++++ Listed records

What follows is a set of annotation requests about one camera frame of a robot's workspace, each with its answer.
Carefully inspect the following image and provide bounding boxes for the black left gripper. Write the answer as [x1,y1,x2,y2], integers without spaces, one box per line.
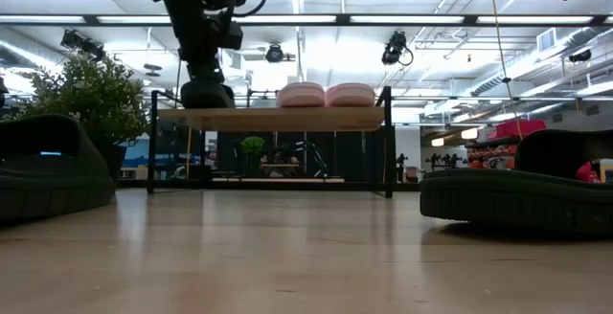
[177,10,226,88]

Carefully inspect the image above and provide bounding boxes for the pink slide sandal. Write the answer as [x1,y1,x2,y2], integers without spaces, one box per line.
[275,81,328,109]
[325,82,377,108]

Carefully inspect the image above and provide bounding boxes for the round black spotlight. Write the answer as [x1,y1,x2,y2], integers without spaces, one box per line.
[264,43,297,64]

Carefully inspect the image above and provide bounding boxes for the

++++++++

§ **Prompt**
Beginning with the line containing "for the pink", repeat each line of the listing above, exactly, through the last one, and stop there.

§ **Problem solution**
Carefully inspect the image above and provide bounding boxes for the pink slide sandal. Write the answer as [x1,y1,x2,y2], integers without spaces, one box per line.
[275,81,328,109]
[325,82,377,108]

Carefully inspect the image above and provide bounding boxes for the round black spotlight. Write the answer as [x1,y1,x2,y2], integers without spaces, one box per line.
[264,43,297,64]

Carefully inspect the image above and provide bounding boxes for the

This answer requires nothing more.